SOURCE DATA Start Marker
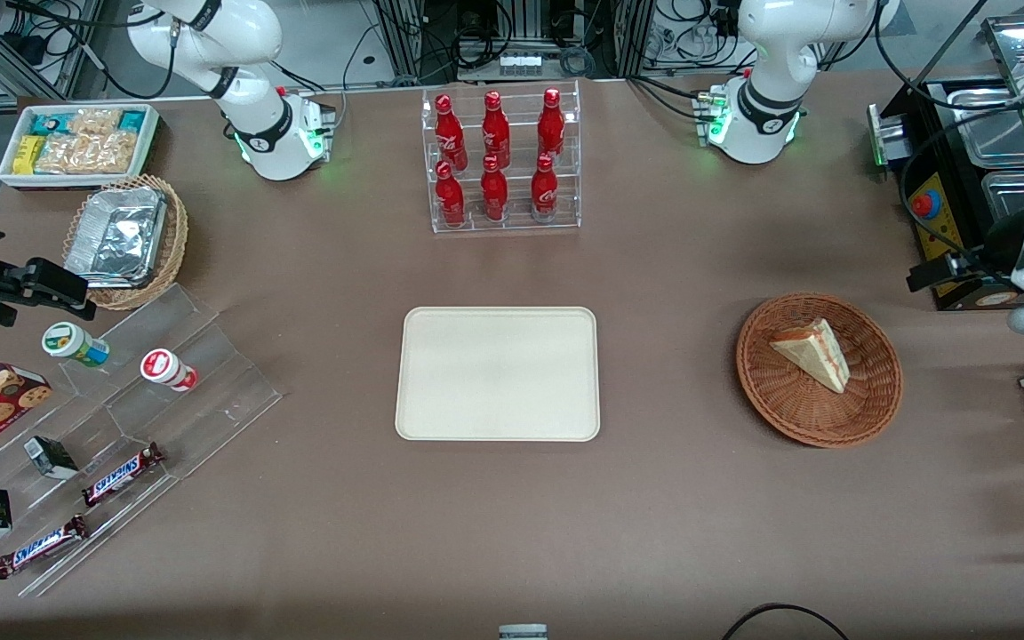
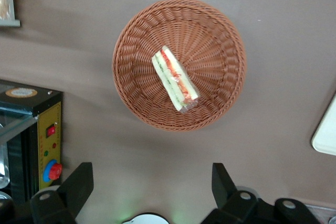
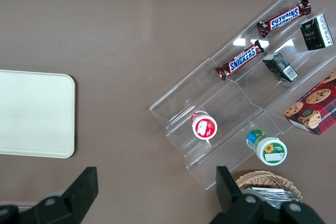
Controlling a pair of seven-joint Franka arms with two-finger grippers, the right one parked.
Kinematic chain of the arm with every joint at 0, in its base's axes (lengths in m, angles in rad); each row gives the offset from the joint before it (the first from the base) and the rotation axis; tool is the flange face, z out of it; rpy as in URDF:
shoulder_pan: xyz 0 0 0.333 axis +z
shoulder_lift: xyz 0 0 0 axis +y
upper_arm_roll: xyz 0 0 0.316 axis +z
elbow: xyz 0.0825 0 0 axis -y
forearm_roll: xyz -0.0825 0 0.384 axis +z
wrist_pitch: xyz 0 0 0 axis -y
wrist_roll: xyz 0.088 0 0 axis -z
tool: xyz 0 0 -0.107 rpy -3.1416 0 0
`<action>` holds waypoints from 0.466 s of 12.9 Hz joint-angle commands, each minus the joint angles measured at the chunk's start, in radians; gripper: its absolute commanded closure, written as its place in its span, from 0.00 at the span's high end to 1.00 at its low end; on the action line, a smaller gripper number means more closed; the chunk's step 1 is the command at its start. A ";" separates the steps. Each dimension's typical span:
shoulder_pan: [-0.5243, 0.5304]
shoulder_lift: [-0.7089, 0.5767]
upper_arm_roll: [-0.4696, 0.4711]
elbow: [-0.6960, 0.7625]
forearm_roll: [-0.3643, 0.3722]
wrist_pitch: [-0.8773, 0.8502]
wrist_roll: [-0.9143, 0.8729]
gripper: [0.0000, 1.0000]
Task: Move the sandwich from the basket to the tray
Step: 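Move the left gripper over the wicker basket holding the sandwich, then lower the left gripper into the basket and close it on the sandwich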
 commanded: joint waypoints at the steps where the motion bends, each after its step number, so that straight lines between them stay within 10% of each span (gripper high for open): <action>1: 0.005 0.001 -0.012 -0.106 -0.002 0.092 -0.115 1.00; 6: 0.006 -0.008 -0.012 -0.362 -0.011 0.374 -0.346 1.00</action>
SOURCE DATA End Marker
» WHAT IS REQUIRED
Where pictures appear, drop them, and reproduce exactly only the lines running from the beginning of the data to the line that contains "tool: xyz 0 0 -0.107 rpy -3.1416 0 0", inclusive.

» RESPONSE AREA
Controlling a pair of seven-joint Franka arms with two-finger grippers, the right one parked.
Kinematic chain of the arm with every joint at 0, in its base's axes (lengths in m, angles in rad); each row gives the offset from the joint before it (the first from the base) and the rotation axis; tool is the flange face, z out of it; rpy as in URDF:
shoulder_pan: xyz 0 0 0.333 axis +z
shoulder_lift: xyz 0 0 0 axis +y
upper_arm_roll: xyz 0 0 0.316 axis +z
elbow: xyz 0.0825 0 0 axis -y
forearm_roll: xyz -0.0825 0 0.384 axis +z
wrist_pitch: xyz 0 0 0 axis -y
wrist_roll: xyz 0.088 0 0 axis -z
tool: xyz 0 0 -0.107 rpy -3.1416 0 0

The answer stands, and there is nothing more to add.